Conto de fadas (I) - Novo conto
Desde pequeno achava os contos de fadas estranhos, tinha a sensação de que algo estava faltando nelas... Não tem nada a ver com o enredo e os desenlaces, era algo mais mental, intrínseco a minha capacidade de compreender as entrelinhas das histórias. E o filtro Disney não melhorou o fato. Mas não posso dizer que não gosto delas. E uma vez conversando com a Julianna ela me deu uma aulinha sobre o assunto e o olhar psicanalítico sobre os mesmos. O conto que acabei de escrever AGORA e que publico também, agora, não é fruto dessa conversa antiga...é só mais uma maneira de olhar a coisa toda.
Conto de Fadas (I)
Ela era uma princesa, como muitas dessas por aí... a sua adversidade era a de dormir e dormir e dormir (narcolepsia?) até que o Belo Príncipe a despertasse com o beijo sincero do amor sincero. Anos e anos se passaram até que o tal se apresentasse, era o ano de 2009.

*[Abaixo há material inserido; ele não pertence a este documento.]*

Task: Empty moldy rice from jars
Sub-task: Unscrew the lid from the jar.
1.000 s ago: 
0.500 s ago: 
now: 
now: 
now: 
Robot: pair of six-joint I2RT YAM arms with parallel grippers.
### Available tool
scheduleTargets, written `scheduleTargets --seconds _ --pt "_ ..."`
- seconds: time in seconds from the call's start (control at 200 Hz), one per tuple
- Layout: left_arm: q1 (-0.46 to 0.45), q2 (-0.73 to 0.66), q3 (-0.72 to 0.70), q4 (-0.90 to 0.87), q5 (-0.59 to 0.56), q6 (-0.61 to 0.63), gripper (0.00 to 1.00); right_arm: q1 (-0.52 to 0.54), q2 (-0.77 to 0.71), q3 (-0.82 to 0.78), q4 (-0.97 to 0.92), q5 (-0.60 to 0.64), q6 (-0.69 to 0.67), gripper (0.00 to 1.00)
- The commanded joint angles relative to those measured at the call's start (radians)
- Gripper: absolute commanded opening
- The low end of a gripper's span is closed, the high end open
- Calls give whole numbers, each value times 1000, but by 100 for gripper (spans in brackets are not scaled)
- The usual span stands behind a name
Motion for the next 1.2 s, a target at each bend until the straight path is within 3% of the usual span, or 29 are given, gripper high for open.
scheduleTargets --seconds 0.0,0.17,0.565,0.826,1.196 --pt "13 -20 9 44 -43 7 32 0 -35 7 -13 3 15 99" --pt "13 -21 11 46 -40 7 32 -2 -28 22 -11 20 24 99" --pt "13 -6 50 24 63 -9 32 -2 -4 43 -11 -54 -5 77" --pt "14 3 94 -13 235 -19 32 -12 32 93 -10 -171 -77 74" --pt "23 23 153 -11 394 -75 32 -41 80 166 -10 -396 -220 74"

Observou as heras e vinhas, espinhos, liquens, musgos que guardavam o seu catre. Uma menina inocente. Ele se aproximou e ficou fatalmente encantado, tocou-lhe o rosto sereno com cuidado... o cabelo louro numa mecha crescida cobria os olhos e descia até tocar o chão de um mármore agora velho. Tocou-lhe os lábios róseos com cuidado... parecia morta. Deu tapinhas no rosto. Parecia morta. Mais fortes. Parecia morta. Ei! Parecia morta. A bela princesa era muito bonita. Parecia morta. (narcolepsia?) Suas roupas fora de moda estavam apertadas e gastas, rasgando e puindo em várias partes – os ombros e braços à mostra. Os tornozelos e canelas à mostra. O colo à mostra. A princesa crescera naquele cárcere de panos e rendas.
O príncipe nunca amara, nunca tivera um amor vivo (necrofilia?), ninguém desse mundo lhe dava prazer (necrofilia?) saiu aí, no mundo, numa busca muda.
Tocou-lhe os ombros, parecia morta; os braços, parecia morta; os tornozelos, parecia morta; as canelas, parecia morta. Passou a sua mão mais uma vez por aquele rosto cândido e aqueles lábios pios; inclinou-se, quase lhe tocando, disse no afã de ser ouvido: “I wish I could eat the salt of your lost and fading lips.”
As roupas praticamente se desfaziam ao toque de tão velhas que estavam: tocou-lhe os seios. E todo o resto. Mas não lhe deu nenhum beijo. Não parou até os enfermeiros do sanatório perceberem mais uma vez a ausência dele, o necrófilo, e irromperem pelo quarto da menina narcoléptica e o arrancarem a força de lá não sem muito esforço, aplicando inúmeras seringas no seu pescoço e braços até ele adormecer.
A bela, ali adormecida, não acordou. Já não era mais uma menina inocente e...
***
P.S.: para saberem o contexto da frase em inglês, busquem numa música do Interpol; a tradução? Deem um jeitinho; o conto termina assim mesmo; o "I" entre parênteses pode ou não indicar um "conto de fadas (II). ;D
3 comentários:
Aêê! Achei os comments... rsrs
Como sempre, amei o conto! rs
A quem interessar, o nome do livro é "A psicanálise dos contos de fada", do Bruno Bettelheim. Muito legal, vale a pena.
Rsss... Ju, Ju...
Está aí a dica da maior comentadora do blog: ACEITEM!!! RS.
site muitooooo ruim nawn recomendo!!!!!!!!!